* To do *
Transcribe the listing from its top line through the line with "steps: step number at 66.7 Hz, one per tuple". Keep it exact, both ends included, and add nothing.

:: Data shown

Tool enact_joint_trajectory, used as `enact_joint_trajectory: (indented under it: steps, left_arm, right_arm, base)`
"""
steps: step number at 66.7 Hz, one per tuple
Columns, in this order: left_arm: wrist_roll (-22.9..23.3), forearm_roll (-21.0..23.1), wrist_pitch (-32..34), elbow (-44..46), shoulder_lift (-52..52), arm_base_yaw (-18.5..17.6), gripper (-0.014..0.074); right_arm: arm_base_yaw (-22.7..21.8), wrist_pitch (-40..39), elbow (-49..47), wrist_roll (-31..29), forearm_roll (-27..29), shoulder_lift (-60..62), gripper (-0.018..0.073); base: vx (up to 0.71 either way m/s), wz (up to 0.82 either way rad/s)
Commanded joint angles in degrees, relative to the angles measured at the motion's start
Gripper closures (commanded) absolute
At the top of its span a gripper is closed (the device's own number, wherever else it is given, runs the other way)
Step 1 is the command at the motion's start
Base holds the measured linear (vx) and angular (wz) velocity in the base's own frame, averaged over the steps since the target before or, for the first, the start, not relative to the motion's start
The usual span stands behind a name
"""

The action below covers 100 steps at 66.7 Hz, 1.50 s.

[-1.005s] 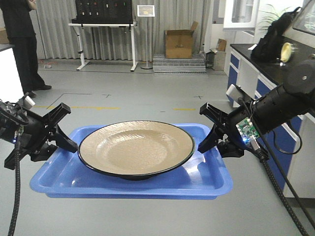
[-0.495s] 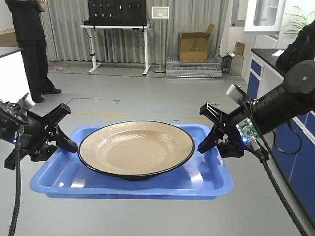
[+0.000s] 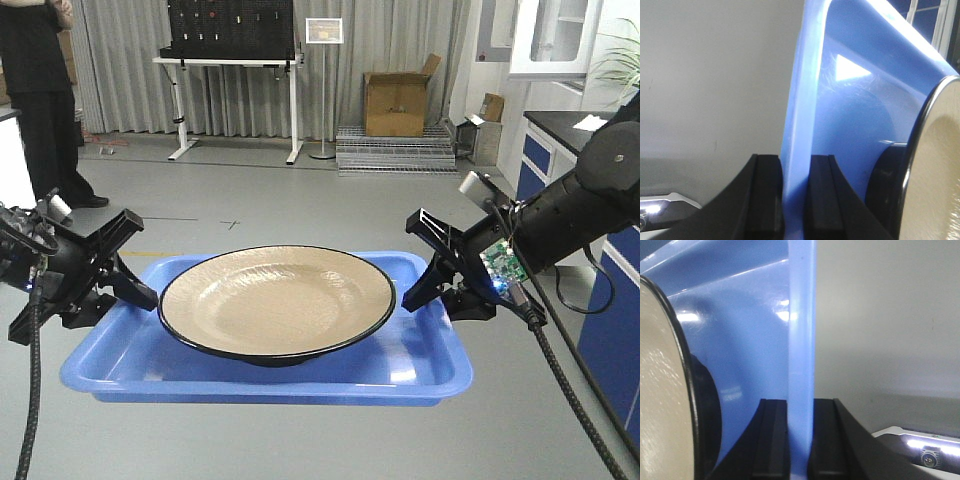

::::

* Expected answer *
Tool enact_joint_trajectory, used as `enact_joint_trajectory: (indented under it: steps, left_arm, right_arm, base)`
"""
steps: step number at 66.7 Hz, one per tuple

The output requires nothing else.